** Exercise description **
A faithful transcription is wanted of the lines from the top of the material through the line that holds "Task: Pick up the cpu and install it", both ends included, leaving out the pictures.

** Data segment **
++++++++

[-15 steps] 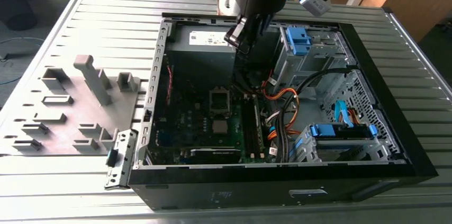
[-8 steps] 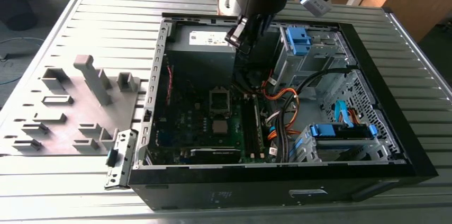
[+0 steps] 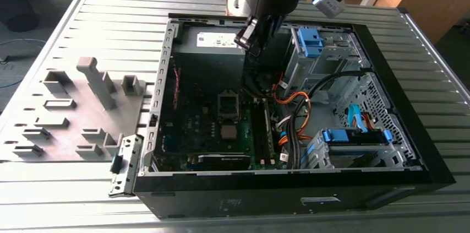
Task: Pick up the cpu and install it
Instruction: 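Close the cpu cover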
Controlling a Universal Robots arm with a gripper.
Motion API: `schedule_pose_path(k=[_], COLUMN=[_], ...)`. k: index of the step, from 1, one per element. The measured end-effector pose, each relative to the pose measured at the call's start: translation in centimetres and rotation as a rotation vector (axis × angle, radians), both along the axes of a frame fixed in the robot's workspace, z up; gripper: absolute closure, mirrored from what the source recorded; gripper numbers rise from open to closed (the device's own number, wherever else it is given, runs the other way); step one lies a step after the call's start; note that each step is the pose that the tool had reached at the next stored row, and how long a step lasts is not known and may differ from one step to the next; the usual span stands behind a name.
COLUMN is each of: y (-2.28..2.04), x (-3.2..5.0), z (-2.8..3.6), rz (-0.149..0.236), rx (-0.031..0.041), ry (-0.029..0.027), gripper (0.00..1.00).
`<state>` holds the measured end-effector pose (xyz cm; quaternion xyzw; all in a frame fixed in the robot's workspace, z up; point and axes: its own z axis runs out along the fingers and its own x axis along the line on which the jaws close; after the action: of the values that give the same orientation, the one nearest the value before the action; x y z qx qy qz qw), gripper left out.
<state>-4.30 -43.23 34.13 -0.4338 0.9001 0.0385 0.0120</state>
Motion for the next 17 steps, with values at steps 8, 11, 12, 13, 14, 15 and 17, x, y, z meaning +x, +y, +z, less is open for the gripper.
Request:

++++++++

** Output **
[-15 steps] 
[-8 steps] 
[+0 steps] 
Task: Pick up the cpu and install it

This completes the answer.